The repository is organized for modularity: core models in separate files, task-specific scripts for experiments, utilities for shared functions, and output directories for results.
Here is the complete file tree (recursively listed based on the repository contents):
├── Code
│ ├── MINST_complexity.py
│ ├── __init__.py
│ ├── autograd_gradient_check.py
│ ├── codeexport.config.psd1
│ ├── comparison_NN_vs_linear_methods.py
│ ├── complexity_analysis.py
│ ├── config.py
│ ├── convergence_and_complexity_comparison.py
│ ├── gradient_descent_analysis.py
│ ├── l1_l2_analysis.py
│ ├── plotting
│ │ ├── __init__.py
│ │ ├── plot_clasification_complexity.py
│ │ ├── plot_gd_alalysis.py
│ │ ├── plot_gdmethods_heatmaps.py
│ │ └── render_confusion_matrix.py
│ ├── src
│ │ ├── FFNN.py
│ │ ├── OLS_utils.py
│ │ ├── __init__.py
│ │ ├── activation_functions.py
│ │ ├── cost_functions.py
│ │ ├── scheduler.py
│ │ └── torch_utils.py
│ └── testing_specific_model.py
├── Makefile
├── README.md
├── Report.pdf
└── requirements.txt
No additional subdirectories or hidden files (e.g., .git) are present beyond this structure. The setup promotes reusability—e.g., FFNN can be imported independently.
- Python 3.8+.
- Dependencies: numpy, scipy, matplotlib, scikit-learn, autograd.
Install with:
pip install -r requirements.txt
- Clone the repo:
git clone https://github.com/STK3155-25H/Project-2.git cd Project-2 - Execute tasks:
- Full run:
make all.
- Full run:
To control the output directories, modify the config.py folder
Outputs save to figures/ and results/; console shows metrics.
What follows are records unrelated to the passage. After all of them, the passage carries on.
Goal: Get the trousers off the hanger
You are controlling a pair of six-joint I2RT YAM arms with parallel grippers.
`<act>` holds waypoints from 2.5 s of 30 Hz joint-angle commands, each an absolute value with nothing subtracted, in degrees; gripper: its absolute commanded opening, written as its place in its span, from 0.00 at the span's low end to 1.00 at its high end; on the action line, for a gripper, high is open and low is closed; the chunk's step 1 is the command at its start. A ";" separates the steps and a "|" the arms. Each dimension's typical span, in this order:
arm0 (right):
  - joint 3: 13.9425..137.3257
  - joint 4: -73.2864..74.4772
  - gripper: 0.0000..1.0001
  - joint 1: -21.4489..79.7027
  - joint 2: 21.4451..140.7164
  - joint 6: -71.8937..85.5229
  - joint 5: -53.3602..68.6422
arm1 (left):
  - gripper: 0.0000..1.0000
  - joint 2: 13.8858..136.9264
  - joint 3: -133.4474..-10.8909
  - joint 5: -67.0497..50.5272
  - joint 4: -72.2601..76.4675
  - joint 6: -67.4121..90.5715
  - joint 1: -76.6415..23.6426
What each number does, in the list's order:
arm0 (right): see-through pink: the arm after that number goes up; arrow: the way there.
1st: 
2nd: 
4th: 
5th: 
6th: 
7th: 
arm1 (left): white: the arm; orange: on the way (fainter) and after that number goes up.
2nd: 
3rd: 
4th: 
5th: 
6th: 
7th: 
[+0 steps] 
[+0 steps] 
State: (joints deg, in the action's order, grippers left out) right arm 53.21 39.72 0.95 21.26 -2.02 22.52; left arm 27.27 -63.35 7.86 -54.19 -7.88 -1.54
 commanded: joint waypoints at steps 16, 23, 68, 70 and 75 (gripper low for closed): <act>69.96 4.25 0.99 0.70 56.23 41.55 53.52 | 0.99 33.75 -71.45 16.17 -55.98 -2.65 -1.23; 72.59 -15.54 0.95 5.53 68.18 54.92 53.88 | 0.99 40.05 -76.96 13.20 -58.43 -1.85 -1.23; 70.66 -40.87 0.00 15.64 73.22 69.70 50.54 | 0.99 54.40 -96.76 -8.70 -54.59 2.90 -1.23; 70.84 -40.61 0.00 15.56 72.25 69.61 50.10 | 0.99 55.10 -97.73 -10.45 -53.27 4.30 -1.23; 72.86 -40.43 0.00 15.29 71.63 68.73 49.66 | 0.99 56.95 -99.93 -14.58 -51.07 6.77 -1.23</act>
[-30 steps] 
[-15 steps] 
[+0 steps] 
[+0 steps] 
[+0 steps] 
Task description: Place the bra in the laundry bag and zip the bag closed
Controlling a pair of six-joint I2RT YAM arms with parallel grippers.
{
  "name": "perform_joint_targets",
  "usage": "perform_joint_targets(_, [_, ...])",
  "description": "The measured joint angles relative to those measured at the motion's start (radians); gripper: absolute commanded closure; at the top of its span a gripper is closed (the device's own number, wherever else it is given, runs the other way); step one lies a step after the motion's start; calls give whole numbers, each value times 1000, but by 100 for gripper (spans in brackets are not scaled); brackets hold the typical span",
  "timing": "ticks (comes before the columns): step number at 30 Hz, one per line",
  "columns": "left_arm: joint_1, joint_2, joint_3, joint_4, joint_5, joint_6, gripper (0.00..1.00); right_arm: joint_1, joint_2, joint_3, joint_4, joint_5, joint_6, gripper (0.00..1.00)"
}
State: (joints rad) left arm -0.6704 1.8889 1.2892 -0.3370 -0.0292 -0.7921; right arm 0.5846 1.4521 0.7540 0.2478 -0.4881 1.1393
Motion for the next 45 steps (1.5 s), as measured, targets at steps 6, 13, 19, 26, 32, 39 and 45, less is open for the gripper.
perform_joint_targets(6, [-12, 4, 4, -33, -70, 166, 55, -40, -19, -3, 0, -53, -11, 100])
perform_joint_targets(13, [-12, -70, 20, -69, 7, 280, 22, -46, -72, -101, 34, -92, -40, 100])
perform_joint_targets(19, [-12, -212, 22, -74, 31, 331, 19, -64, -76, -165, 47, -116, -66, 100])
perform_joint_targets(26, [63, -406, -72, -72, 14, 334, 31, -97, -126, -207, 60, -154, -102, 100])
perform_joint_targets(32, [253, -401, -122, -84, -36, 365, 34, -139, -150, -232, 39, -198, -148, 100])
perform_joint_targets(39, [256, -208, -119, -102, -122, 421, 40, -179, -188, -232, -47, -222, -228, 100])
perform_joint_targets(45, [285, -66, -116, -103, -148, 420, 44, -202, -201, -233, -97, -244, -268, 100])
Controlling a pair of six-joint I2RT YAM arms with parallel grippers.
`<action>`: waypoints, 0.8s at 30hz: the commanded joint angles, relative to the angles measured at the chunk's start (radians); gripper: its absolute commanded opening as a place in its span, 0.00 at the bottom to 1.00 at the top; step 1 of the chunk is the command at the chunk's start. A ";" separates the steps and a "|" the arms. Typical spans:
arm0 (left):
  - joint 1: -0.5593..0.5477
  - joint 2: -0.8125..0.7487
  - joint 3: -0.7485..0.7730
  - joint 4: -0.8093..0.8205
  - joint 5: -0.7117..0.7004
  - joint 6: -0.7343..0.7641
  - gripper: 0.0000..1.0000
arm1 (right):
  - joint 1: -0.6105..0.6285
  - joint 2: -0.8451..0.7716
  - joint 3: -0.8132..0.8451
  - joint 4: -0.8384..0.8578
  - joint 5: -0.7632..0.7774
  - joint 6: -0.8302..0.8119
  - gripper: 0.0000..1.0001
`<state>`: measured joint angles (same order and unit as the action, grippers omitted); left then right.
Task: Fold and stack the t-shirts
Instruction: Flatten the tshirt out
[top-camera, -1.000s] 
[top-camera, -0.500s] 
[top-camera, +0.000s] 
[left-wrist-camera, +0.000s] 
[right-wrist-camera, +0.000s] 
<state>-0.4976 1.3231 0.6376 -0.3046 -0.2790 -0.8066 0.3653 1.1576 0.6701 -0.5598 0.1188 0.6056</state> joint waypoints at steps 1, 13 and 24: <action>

- Regression: Adam achieves lowest MSE (e.g., 0.03 on Franke) with η=0.005, λ=0.01; GD slowest. FFNN with 2 hidden layers beats Ridge on non-linear data (R² 0.92 vs. 0.81).
- Classification: FFNN ~96% accuracy with ReLU (vs. sigmoid's 94% due to gradients); logreg ~93%. Heatmaps show λ>0.05 reduces overfitting.
- See report.pdf for tables/figures (e.g., convergence: Adam plateaus in 50 epochs vs. GD's 200).